U.S. lumber futures prices have soared about 30 per cent in the past five months, with bets rising 18 per cent since January with help from an odd ally - a credit crunch in the industry.
Lumber distributors -- who channel supplies from mills to end users -- finding it difficult to raise loans to buy lumber in the cash markets are resorting to buying futures as a hedge and to possibly take delivery when a contract expires.
Lumber supplies available to distributors in the cash market have also been shrinking due to a pick up in the housing market in the wake of a mild winter in the country.
“Distributors are having trouble buying lumber in the tight stocks environment and also they can’t get capital from banks so they’re buying futures,” said Brian Leonard, a futures broker and analyst for Leonard Commodities Inc. in Chicago.
Open interest in lumber futures is up 18 per cent and spot lumber prices are up 12 per cent since January, indicating new buyers in the futures market.
CME spot lumber traded at a low of $211.10 (U.S.) per contract in early October and reached a 2012 peak of $279.00 on March 8, a 32 per cent gain in value.
The distributors buying futures on exchanged-set margins need only pay a small amount of the actual value of a contract.
“One contract of lumber is now worth about $28,000 and you can own a futures contract for $2,100. They’re buying on margin, which is what the futures market is for,” Leonard said.
“I have customers who have a good 50 to 80 per cent more volume in futures than they used to own,” Leonard said.
Credit crunch For lumber distributor Jim McShirley, a third generation owner of Indiana lumber distributor Sulphur Lumber Inc. in Muncie, Indiana, lenders have become tight-fisted.
At a time when business is picking up, McShirley’s bank bailed on him, giving him six months to find an alternate lender despite his well-established credit worthiness.
“We’ve seen mildly better building activity and it’s been a splendid winter for construction, one of the best I’ve ever seen,” McShirley said. But, he said “there are huge credit issues, it’s a tight market for credit. More and more banks are getting out of the commercial construction lending business.”

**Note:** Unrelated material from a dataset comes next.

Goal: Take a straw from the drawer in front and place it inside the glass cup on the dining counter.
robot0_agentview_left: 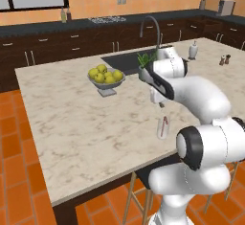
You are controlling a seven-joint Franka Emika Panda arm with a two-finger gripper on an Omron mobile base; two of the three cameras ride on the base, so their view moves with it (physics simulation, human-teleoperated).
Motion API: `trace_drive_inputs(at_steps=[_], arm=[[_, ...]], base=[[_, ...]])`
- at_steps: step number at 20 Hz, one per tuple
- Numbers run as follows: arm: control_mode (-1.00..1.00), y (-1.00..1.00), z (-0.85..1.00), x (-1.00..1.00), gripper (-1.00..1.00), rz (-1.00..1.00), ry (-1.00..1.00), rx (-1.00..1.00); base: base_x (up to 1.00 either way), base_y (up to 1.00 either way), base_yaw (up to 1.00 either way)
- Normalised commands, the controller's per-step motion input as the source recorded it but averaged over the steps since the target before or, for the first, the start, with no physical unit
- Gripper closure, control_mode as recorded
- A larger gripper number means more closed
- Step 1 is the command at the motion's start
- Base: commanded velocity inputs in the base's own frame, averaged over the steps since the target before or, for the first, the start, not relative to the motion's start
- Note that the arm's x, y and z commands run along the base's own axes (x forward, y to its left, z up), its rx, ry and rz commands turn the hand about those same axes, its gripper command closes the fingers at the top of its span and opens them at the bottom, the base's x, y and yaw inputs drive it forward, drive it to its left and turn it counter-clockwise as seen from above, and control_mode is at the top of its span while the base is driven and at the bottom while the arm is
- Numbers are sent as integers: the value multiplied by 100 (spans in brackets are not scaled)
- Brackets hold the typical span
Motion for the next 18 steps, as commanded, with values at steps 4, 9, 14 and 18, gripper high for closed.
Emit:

“We are a 76-year-old company. I’m not bragging but we have a spotless credit rating and we had to switch from a bank we had been with for 50 years,” he said.
Chris Palmer, a commodity trader for lumber distributor and broker American Lumber in Birmingham, Alabama, said lumber futures were boosted in part by demand from distributors because of the mild winter boosting business and also due to difficulty in financing and sourcing lumber needs in cash markets.
“We do buy futures, take delivery here and business is picking up,” he said. “It’s been a long four years but the banks we do business with are starting to loosen up, it is looking better,” Palmer said.
Palmer said it was becoming easier to obtain credit from banks due to the increase over the winter in construction projects, better demand for lumber and signs the depressed housing industry may have reached a bottom.
Housing market healing Despite tight-fisted lending rules imposed on builders by bankers, the housing market appears to be healing albeit slowly and brisk home building due to the mild winter is not the only reason for the uptick in the housing sector.
“Certainly the mild winter has helped, it’s a seasonal business and the winter allowed them to get ahead with their building plans,” said Robert Denk, a senior economist for the National Association of Home Builders.
Denk said the data supporting a recovery of housing was more substantial than a one-off boost to the sector because of good winter weather that allowed active construction.
Shawn Church, editor of Random Lengths, a weekly publication for the lumber industry, said U.S. consumption of lumber last year totalled 34.3 billion board feet, up 4.3 per cent from the previous year.
“There has been some recovery in the consumption the past couple of years but it has been slow,” Church said.